Com a casa quase cheia, a banda entrou em palco tranquilamente: teclados e amplificadores atrás e, bem no centro, a inconfundível bateria siamesa, a partir da qual Hélio Morais e Joaquim Albergaria deram início às hostilidades, servindo de imediato “Primeira”, “Cume” e “Clarão” , três temas do novo disco e que, talvez por culpa de um público algo tímido, passaram algo ao lado, deixando à vista que “Clarão” não é um disco tão óbvio e tão fácil quanto se esperaria. Não obstante os temas resultaren incrivelmente bem ao vivo, o público ainda não está completamente cúmplice deste novo trabalho. Mas é, certamente, uma questão de tempo. Talvez por isso mesmo, e depois de fazer questão de agradecer aos presentes, Hélio tenha feito o reparo: “Eu sei que lançámos o álbum há pouco tempo, e ainda não houve tempo para decorar as letras.

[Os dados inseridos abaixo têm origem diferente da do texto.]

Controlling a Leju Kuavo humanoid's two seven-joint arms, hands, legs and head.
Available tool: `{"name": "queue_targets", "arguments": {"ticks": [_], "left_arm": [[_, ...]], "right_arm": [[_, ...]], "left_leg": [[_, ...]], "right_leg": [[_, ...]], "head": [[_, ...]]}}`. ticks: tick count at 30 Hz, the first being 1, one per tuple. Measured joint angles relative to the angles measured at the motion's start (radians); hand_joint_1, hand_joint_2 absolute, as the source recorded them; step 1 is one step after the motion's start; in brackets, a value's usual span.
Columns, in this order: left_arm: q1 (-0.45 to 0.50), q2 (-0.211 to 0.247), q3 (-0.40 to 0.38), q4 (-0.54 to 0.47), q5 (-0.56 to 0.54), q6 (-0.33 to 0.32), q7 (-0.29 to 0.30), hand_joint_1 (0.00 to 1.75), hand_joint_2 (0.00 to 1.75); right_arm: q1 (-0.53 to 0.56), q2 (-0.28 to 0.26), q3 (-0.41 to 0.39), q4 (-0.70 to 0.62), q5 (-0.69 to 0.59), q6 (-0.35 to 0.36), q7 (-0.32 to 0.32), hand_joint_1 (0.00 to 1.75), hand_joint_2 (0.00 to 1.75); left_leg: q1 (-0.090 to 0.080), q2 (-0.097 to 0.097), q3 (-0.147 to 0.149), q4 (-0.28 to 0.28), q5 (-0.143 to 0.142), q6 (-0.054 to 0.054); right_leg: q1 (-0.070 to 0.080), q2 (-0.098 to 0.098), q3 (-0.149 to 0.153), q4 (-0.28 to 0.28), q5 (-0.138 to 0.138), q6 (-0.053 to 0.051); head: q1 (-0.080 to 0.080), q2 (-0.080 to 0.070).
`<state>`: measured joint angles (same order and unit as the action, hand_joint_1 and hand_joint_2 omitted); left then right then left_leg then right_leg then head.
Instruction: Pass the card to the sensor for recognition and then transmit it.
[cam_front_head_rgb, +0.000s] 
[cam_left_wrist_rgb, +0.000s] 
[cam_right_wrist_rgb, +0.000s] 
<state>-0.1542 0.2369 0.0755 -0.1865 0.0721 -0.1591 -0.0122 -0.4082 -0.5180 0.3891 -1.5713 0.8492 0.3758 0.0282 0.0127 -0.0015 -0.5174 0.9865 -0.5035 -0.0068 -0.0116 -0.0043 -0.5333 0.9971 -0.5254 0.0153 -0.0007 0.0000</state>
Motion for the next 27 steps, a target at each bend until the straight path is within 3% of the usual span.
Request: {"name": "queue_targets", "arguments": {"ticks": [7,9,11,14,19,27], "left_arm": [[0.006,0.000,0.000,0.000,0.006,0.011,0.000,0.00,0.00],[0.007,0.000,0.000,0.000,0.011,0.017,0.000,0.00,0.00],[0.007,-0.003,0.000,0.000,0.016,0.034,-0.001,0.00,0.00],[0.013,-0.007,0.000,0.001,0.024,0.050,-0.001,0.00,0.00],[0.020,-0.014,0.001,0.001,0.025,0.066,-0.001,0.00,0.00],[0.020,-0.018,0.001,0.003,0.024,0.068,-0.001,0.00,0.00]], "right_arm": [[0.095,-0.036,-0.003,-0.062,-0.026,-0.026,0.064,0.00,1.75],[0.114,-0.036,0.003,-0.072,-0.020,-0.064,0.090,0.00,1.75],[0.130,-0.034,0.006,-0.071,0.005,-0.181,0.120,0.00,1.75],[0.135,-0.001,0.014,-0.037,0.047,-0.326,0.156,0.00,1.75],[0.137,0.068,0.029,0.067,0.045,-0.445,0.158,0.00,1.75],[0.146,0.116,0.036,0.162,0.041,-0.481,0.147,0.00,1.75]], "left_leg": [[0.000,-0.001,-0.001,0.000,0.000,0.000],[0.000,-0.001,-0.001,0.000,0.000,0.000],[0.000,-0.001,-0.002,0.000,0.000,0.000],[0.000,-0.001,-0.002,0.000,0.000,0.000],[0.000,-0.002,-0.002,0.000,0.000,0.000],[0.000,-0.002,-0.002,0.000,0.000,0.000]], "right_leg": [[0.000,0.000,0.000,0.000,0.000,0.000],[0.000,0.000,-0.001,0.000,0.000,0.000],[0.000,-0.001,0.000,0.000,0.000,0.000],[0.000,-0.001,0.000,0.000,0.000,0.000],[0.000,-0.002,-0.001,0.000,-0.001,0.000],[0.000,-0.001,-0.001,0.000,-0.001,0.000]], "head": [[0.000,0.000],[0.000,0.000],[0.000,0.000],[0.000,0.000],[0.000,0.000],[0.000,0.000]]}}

Mas o ritmo é universal, ou não?”

A partir daqui iniciou-se uma bonita festa, e o regresso ao primeiro EP, através de “Mudo e Surdo”, originou a primeira grande reação da noite: braços no ar, ancas a abanar, corpos em simbiose e a música alongada por mais uns minutos, numa jam onde Fábio Jevelim mostrou tudo o que de bom trouxe a estes PAUS, com um solo que teve tanto de sónico como de trip espacial.

Seguiram-se as palavras de ordem de “Pontimola”, carregada de tensão, mas que ironicamente (grita-se "p’ra trás! p’ra trás"!) pareceu aproximar mais o público e a banda. “Ouve Só”, tema de abertura do registo de estreia de 2011, fez a ponte para “Bandeira Branca”, o single de avanço de "Clarão", que, ainda mais enérgica e quase tribal, como no videoclip, teve o condão de ser recebida em êxtase e finalmente soltar o público. “Nó” é tudo quanto se pode esperar de uma música com este nome - um verdadeiro nó cego de ritmos e cadências, guiados por uma guitarra esquizofrénica, mergulhada num fuzz tão imenso que deixaria muita banda de Stoner orgulhosa.

Nesta altura, e já com o público entregue à banda, chegou o ambiente sinistro que vira explosão rock de “Negro” e a dançável “Cauda Turca”. Logo a seguir, “Muito mais Gente” e “Deixa-me Ser”, hinos desta nova geração e cantados em uníssono por público e banda, que deixou bem claro o porquê de ser um dos projetos mais entusiasmantes em Portugal.

Nem o aproximar do final - “Estas são as últimas”, atirou Hélio - impediu a festa de ser feita, com “Corta-Vazas”, tema de abertura do novo disco, aqui servido bem no final, a revelar-se um excelente momento ao vivo. A acabar, “Pelo Pulso”, o primeiro tema do primeiro EP, que, apesar de quatro anos terem passado, ainda nos tem pela garganta e, mais que isso, ainda nos tem completamente abismados com o talento destes músicos.

A pedido do público, ainda houve lugar para um encore, onde a banda aproveitou para agradecer a quem esteve presente. Nem um pedal estragado foi impedimento para o celebrar deste Clarão! “Língua Franca” foi o final em grande que todos desejavam, com direito a um original crowdwalking de Makoto, já em euforia generalizada, contrastando por completo com a tímida postura do início do concerto. Um Clarão iluminou Lisboa - e nós estivemos lá para ver!